Go, go to sleep with you; but mark my words,
The weight of these detested debts shall fall
On your own lazy shoulders, my young fellow Alack-a-day!
Oh, would to Heaven destruction deep had fallen
On her, the busy, meddling match-maker,
Who fooled me into marrying your mother.
I led, ere that, the sweetest country life:
Up to my eyes in dirt, unscrubbed, at ease,
And passing rich in fleeces, bees, and vineyards,
And then to go, a hob-nail that I was,
And marry me, forsooth, a grand and dressy dame,
From top to toe “my lady”—niece of Megacles,
The high-born Megacles! I wedded her;
I, rank with smell of fleeces, bees-wax, cheese-rinds—
She, all perfumery scent and dalliance,
Dress, showers of kisses, waste and wantonness.

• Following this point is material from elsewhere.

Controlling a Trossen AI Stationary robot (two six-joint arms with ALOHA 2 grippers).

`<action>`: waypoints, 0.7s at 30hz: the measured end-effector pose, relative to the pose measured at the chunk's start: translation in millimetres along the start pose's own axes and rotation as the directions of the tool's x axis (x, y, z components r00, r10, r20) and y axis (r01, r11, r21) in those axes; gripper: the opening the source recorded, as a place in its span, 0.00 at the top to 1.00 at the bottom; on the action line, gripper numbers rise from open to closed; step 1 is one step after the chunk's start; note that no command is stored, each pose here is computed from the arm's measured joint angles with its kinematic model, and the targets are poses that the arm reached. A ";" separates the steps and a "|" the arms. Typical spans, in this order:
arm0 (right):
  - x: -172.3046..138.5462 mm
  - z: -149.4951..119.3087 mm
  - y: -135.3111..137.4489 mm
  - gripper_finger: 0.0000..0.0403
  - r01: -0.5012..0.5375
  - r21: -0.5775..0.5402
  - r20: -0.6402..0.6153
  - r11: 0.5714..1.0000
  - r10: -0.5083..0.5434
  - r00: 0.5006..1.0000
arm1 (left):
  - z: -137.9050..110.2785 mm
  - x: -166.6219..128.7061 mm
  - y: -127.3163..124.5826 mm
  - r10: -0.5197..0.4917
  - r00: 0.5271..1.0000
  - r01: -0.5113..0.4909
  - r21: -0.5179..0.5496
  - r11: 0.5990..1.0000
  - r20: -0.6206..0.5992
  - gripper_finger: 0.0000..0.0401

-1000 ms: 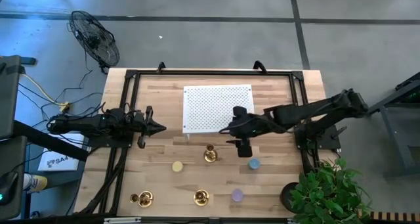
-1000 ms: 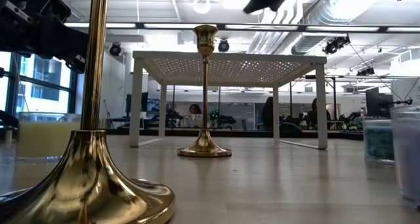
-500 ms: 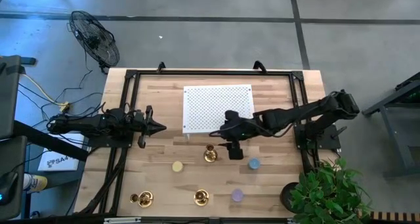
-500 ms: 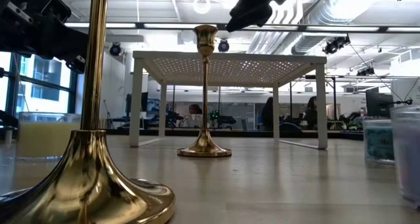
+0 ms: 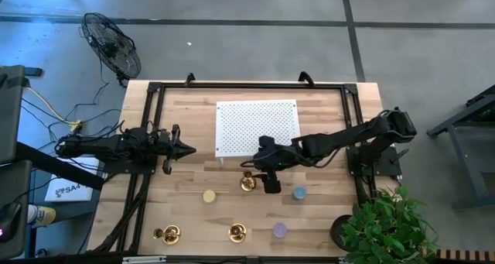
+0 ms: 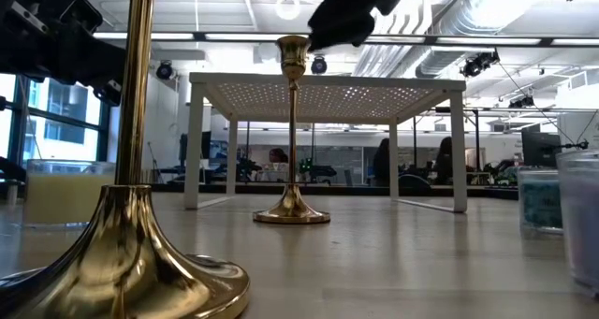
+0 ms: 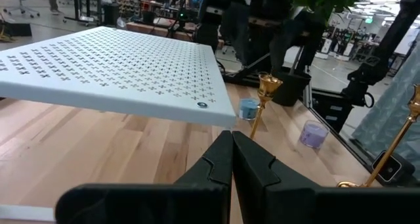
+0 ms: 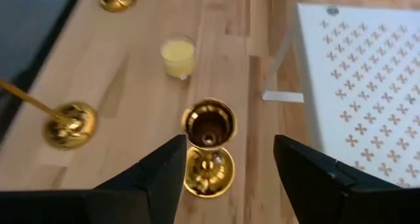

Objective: Pick & Place candle stick holders
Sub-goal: Put the top yellow candle holder on the shelf

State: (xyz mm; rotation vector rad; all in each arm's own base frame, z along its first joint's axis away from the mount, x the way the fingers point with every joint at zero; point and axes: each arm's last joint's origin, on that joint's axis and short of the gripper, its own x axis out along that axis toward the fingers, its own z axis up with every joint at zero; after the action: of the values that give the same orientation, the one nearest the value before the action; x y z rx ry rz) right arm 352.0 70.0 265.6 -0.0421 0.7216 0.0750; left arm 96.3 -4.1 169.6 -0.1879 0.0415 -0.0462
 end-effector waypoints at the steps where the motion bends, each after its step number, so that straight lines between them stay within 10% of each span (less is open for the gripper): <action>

I don't say she was out-and-out a spendthrift,
But just in all she did, she ran too fast
Taking a candle up the other day,
“My dear,” said I, ('twas just to cloak a hint)
“You shouldn't light both ends at once, my dear!”—

Boy.
There's not a drop of oil, sir, in the lamp.

Streps.
Why did you light a lamp that used so much?
Come and be beaten, rascal.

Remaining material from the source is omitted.